# [TASK PROMPT]
Retype the data below exactly, skipping pictures.

# [DATASET EXTRACT]
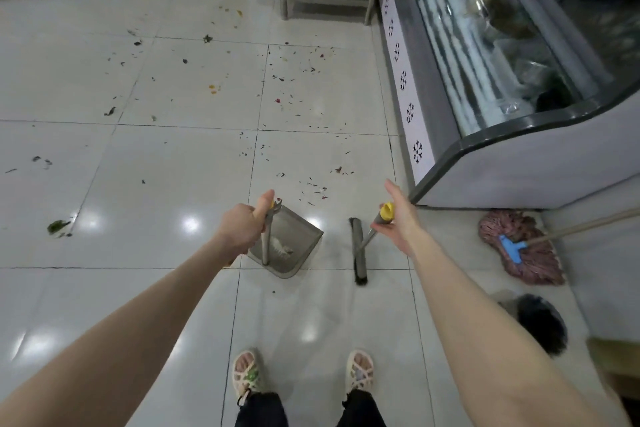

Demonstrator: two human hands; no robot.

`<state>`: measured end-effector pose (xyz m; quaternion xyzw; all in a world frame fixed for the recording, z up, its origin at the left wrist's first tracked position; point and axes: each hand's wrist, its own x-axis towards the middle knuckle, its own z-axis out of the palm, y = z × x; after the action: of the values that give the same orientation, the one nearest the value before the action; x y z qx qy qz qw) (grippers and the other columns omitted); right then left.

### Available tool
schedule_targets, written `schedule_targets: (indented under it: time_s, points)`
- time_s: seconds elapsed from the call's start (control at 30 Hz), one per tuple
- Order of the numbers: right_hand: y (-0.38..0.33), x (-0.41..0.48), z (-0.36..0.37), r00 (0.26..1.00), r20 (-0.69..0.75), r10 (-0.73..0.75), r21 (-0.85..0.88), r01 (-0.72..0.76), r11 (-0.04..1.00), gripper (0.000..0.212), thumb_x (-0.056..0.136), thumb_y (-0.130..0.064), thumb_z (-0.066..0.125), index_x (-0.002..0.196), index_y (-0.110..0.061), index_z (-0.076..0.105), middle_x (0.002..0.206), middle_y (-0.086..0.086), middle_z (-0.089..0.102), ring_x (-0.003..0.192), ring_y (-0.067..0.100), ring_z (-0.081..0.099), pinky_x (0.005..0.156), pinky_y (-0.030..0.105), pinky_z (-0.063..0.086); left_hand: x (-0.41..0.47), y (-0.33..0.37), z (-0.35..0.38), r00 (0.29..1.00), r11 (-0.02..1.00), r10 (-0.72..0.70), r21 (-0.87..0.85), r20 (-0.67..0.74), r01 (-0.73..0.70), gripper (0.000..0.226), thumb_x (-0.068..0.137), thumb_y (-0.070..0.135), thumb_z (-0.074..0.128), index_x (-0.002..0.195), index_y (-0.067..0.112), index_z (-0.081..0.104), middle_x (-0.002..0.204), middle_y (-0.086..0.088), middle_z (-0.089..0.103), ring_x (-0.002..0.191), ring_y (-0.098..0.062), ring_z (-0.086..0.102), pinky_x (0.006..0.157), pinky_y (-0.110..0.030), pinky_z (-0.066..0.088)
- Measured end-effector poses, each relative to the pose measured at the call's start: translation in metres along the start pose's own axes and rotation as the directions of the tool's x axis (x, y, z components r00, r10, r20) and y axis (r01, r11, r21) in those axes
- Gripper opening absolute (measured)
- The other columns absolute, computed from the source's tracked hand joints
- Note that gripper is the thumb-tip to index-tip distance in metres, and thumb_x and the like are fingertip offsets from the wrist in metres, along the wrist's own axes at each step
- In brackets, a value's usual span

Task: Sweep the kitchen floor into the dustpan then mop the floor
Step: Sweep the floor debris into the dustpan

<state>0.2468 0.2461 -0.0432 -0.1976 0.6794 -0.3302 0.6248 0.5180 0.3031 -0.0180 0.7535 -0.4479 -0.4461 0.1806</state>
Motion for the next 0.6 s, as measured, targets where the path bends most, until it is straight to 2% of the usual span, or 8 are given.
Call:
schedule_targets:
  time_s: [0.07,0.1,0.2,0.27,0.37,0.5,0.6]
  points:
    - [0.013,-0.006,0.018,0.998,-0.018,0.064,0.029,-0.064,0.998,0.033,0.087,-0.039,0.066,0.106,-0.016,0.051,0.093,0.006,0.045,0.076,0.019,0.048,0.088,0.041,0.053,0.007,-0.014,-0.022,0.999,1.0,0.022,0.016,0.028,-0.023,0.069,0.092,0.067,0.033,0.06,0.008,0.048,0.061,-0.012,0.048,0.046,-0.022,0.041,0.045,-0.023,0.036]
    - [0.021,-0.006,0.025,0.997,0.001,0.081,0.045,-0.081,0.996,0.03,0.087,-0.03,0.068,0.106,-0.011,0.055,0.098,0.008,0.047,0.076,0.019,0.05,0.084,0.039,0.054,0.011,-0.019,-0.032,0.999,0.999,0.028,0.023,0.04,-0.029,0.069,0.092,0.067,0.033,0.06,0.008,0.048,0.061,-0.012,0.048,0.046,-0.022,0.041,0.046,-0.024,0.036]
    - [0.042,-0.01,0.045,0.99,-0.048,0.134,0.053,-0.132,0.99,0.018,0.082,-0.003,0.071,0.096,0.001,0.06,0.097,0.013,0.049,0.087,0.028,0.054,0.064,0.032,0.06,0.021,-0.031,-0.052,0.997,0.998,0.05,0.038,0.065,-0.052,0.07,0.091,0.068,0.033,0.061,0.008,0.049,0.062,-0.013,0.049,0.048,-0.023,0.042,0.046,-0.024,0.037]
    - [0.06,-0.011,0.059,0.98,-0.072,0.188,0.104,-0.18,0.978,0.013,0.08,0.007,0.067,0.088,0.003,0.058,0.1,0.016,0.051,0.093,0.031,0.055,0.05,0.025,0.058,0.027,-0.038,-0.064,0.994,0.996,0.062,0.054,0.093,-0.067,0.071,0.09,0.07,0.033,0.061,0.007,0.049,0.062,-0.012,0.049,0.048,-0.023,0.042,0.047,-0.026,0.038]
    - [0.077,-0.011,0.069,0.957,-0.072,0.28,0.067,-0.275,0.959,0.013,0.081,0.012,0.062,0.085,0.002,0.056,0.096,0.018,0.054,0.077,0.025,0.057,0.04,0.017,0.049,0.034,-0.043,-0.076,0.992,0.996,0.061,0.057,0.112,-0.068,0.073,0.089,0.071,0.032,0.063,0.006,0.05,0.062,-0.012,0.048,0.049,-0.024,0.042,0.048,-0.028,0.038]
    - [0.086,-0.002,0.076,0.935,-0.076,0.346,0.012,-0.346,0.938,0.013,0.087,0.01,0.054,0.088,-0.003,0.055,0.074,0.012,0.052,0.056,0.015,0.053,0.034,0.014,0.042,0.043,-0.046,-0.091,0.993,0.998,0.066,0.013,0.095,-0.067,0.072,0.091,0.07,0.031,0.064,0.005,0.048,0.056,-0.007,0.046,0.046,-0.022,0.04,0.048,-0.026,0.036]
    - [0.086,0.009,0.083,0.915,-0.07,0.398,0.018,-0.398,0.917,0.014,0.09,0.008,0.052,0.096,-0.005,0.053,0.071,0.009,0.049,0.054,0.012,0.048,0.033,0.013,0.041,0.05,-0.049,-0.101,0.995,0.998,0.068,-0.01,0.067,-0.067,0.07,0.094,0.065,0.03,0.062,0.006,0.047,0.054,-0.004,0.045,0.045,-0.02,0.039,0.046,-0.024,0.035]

# [WRITTEN ANSWER]
Demonstrator: two human hands; no robot.

`<state>`: measured end-effector pose (xyz m; quaternion xyzw; all in a world frame fixed for the recording, z up, its origin at the left wrist's first tracked position; point and axes: each hand's wrist, its own x-axis towards the middle knuckle, its own z-axis out of the palm, y = z × x; after the action: of the values that give the same orientation, the one nearest the value before the action; x y z qx qy qz qw) (grippers and the other columns omitted); right then left.

### Available tool
schedule_targets, written `schedule_targets: (indented under it: time_s, points)`
- time_s: seconds elapsed from the call's start (control at 30 Hz), one per tuple
- Order of the numbers: right_hand: y (-0.38..0.33), x (-0.41..0.48), z (-0.36..0.37), r00 (0.26..1.00), r20 (-0.69..0.75), r10 (-0.73..0.75), r21 (-0.85..0.88), r01 (-0.72..0.76), r11 (-0.04..1.00), gripper (0.000..0.212), thumb_x (-0.056..0.136), thumb_y (-0.130..0.064), thumb_z (-0.066..0.125), index_x (-0.002..0.196), index_y (-0.110..0.061), index_z (-0.076..0.105), middle_x (0.002..0.206), middle_y (-0.086..0.086), middle_z (-0.089..0.102), ring_x (-0.003..0.192), ring_y (-0.067..0.100), ring_z (-0.081..0.099), pinky_x (0.005..0.156), pinky_y (-0.030..0.105), pinky_z (-0.063..0.086); left_hand: x (-0.41..0.47), y (-0.33..0.37), z (-0.35..0.38), r00 (0.29..1.00), r11 (-0.02..1.00), r10 (-0.72..0.70), r21 (-0.87..0.85), r20 (-0.67..0.74), r01 (-0.73..0.70), gripper (0.000..0.226), thumb_x (-0.068..0.137), thumb_y (-0.070..0.135), thumb_z (-0.074..0.128), index_x (-0.002..0.195), index_y (-0.067..0.112), index_z (-0.081..0.104), middle_x (-0.002..0.204), middle_y (-0.086..0.088), middle_z (-0.089..0.103), ring_x (-0.002..0.191), ring_y (-0.098..0.062), ring_z (-0.086..0.102), pinky_x (0.006..0.157), pinky_y (-0.110..0.030), pinky_z (-0.066..0.088)
- Measured end-effector poses, each relative to the pose measured at the call's start: translation in metres along the start pose's own axes and rotation as the directions of the tool's x axis (x, y, z components r00, r10, r20) and y axis (r01, r11, r21) in those axes
- Gripper opening absolute (measured)
- The other columns absolute, computed from the source's tracked hand joints
- Note that gripper is the thumb-tip to index-tip distance in metres, and thumb_x and the like are fingertip offsets from the wrist in metres, along the wrist's own axes at each step
- In brackets, a value's usual span

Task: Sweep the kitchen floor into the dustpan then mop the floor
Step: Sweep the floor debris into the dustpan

<state>0.2468 0.2461 -0.0432 -0.1976 0.6794 -0.3302 0.6248 0.5180 0.3031 -0.0180 0.7535 -0.4479 -0.4461 0.1806</state>
Motion for the next 0.6 s, as measured, targets where the path bends most, until it is straight to 2% of the usual span, or 8 are given.
Call:
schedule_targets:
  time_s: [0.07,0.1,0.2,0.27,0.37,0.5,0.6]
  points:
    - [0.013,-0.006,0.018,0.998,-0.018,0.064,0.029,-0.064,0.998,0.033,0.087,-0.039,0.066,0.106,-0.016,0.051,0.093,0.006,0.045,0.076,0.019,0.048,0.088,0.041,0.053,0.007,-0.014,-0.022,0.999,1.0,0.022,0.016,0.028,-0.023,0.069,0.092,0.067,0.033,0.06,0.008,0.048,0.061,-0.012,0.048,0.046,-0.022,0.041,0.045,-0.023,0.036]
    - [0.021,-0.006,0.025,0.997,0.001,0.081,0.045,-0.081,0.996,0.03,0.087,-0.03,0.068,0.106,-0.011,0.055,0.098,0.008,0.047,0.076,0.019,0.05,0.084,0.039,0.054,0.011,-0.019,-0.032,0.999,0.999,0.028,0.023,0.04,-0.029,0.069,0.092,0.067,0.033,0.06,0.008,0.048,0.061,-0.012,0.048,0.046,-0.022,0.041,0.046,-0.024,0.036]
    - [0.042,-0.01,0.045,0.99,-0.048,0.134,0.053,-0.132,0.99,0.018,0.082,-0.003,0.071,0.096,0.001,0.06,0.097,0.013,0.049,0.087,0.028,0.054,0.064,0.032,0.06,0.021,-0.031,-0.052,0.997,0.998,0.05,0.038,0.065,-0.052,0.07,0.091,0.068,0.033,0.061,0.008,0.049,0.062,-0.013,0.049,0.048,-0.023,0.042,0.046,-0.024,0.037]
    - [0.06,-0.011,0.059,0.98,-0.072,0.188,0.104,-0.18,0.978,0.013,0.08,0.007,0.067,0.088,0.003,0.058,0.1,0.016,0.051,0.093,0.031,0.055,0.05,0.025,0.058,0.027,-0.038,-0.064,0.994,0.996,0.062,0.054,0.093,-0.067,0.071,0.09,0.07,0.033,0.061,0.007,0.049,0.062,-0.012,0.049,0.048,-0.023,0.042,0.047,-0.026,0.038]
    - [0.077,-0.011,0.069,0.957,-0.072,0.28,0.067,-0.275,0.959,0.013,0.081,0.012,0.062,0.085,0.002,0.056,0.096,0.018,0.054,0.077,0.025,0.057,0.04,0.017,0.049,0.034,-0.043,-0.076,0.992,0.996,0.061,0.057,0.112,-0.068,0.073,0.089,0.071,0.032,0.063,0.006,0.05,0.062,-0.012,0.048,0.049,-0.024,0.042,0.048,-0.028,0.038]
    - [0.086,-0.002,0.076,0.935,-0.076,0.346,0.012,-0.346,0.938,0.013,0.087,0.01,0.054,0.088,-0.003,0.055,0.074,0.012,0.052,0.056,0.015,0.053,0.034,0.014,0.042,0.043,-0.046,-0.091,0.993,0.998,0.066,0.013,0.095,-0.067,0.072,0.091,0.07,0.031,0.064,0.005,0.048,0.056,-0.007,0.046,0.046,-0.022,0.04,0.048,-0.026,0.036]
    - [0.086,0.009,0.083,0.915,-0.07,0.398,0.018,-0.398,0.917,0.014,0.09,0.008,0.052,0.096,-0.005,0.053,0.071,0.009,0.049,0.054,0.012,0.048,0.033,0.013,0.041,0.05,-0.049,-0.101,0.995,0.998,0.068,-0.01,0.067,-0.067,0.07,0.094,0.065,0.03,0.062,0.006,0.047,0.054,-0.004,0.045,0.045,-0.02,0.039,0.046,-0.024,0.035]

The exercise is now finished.